• **TASK STATEMENT**
State, as a bare number, how many lines below contain "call".

··· DATA EXCERPT

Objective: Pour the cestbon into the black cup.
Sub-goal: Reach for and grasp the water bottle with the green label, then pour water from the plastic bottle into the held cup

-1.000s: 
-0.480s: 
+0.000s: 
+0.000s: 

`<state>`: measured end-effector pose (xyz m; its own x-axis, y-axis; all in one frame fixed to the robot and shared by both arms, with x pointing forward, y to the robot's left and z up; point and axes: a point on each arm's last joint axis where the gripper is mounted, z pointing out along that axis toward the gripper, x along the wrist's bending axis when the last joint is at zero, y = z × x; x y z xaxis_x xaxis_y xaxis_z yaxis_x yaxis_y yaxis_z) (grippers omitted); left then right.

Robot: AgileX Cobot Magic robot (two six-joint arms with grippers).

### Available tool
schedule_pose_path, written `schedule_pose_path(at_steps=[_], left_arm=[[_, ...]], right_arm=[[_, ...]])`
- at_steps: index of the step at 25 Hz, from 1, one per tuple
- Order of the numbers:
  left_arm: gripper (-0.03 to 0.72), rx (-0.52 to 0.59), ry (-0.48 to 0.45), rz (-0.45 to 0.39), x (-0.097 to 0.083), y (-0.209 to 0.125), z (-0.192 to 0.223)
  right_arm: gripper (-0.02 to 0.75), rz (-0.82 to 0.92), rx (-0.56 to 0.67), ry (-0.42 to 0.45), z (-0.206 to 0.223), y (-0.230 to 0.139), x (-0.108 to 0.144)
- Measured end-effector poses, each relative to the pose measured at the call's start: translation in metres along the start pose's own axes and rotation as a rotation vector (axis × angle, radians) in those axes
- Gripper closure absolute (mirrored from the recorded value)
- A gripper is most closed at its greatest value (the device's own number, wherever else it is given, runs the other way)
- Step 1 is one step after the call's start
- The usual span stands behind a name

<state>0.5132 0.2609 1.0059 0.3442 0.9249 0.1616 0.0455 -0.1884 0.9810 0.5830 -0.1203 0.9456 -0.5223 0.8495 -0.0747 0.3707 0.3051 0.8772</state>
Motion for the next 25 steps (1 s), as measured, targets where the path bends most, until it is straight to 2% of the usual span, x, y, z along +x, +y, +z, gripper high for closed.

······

• **FINISHED EXERCISE**
2